Salah seorang perajin bubu di Desa Betahwalang, Kecamatan Bonang, Kabupaten Demak, Kamil, mengakui sejumlah peralatan yang digunakan untuk membentuk kawat menjadi segi empat atau sesuai kebutuhan memang masih mengandalkan peralatan tradisional.

Ia mencontohkan alat untuk membentuk kawat menjadi bentuk segi empat menggunakan laker bekas serta besi bekas sebagai pengungkitnya.

Desainnya, kata dia, merupakan hasil pemikiran sendiri guna memudahkan proses pembentukan kawat galvalumnya menjadi segi empat.

"Jika saja ada peralatan yang lebih modern, tentunya bisa meningkatkan produktivitas usahanya," ujarnya.

Kerajinan bubu hasil produksinya, kata dia, dijual ke berbagai daerah, seperti Papua, Kalimantan, Aceh serta Rembang dan Tayu, Kabupaten Pati.
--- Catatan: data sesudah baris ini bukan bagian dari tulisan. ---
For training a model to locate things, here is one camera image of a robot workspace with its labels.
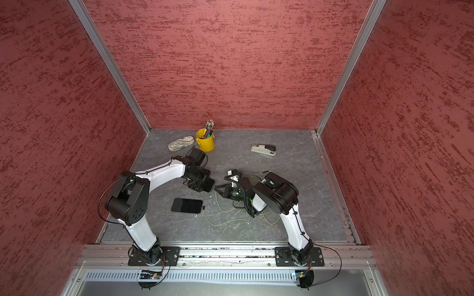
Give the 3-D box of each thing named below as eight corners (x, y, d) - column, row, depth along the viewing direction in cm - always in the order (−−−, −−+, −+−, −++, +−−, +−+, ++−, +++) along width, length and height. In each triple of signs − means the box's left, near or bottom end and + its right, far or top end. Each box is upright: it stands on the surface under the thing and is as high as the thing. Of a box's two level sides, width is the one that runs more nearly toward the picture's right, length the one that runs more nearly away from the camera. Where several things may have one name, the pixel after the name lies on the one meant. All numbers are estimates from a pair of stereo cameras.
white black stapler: (251, 151, 113) (251, 147, 109) (252, 146, 115) (252, 141, 112) (274, 156, 110) (275, 151, 107) (275, 151, 113) (276, 146, 109)
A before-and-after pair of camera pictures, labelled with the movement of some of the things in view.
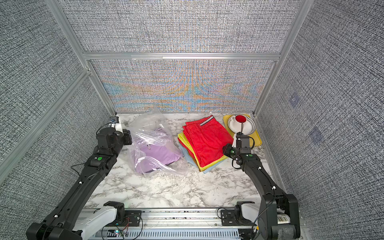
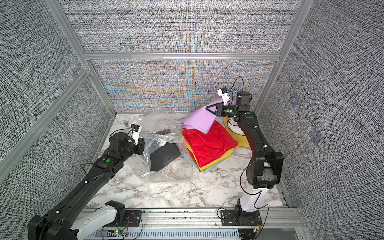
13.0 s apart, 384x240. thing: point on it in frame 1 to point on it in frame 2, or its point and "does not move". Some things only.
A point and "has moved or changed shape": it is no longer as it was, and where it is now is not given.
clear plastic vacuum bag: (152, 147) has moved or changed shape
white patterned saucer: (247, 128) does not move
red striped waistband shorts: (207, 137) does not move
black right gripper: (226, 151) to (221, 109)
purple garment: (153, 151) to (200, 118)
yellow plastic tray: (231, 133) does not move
Kementerian Kelautan dan Perikanan, kata dia, juga memesan bubu hingga ratusan unit.

Untuk memenuhi pesanan tersebut, dia mempekerjakan enam orang yang merupakan warga sekitar.

Pekerja yang bertugas membuat kerangka, kata dia, dikerjakan sendiri, sedangkan untuk merajutnya dikerjakan oleh ibu-ibu yang merupakan warga sekitar.

Perajin bubu lainnya, Kandar, mengakui hal serupa yakni peralatan yang digunakan merupakan hasil rekayasa sendiri menggunakan bahan baku bekas, mulai dari besi pengungkit hingga laker untuk membentuk kawat galvalum juga dari bahan bekas.

Hingga kini, lanjut dia, memang belum ada peralatan yang modern yang bisa menunjang usahanya, termasuk perajin bubu lainnya juga menggunakan peralatan sederhana.

"Mudah-mudahan Pemkab Demak bersedia mengupayakan bantuan peralatan yang lebih modern untuk menunjang usahanya," ujarnya.

Meskipun menggunakan peralatan sederhana, katanya, bubu hasil produksinya dijual hingga ke berbagai daerah.

Beberapa waktu lalu, katanya, mendapatkan pesanan dari Kendal, Pati dan Rembang, serta pesanan dari Kementerian Kelautan dan Perikanan sebanyak 600 unit bubu.

Pesanan tersebut, lanjut dia, sudah diselesaikan semuanya.

Harga jual setiap unit bubu, katanya, berkisar Rp22.000 per unit.

Ia mengakui harga jual tersebut memang lebih mahal, dibandingkan sebelumnya ketika harga sejumlah bahan baku pendukungnya masih murah karena berkisar Rp13.000 per unitnya.

Saat ini, lanjut dia, harganya sudah mengalami kenaikan, seperti kawat galvalum untuk satu rolnya mencapai Rp700.000, sedangkan payang atau jaringnya mencapai Rp70.000 per kilogramnya, belum termasuk selang plastik, kawat kecil dan tali pendukung lainnya.

Kawat satu rol, katanya, bisa digunakan untuk membuat bubu antara 100-120 unit.

Jika harga bahan baku mengalami kenaikan signifkan, kata dia, tentunya akan berdampak pada harga bubu untuk setiap unitnya.

"Ketika harga bahan baki naik tipis, biasanya harga bubu tidak dinaikkan," ujarnya.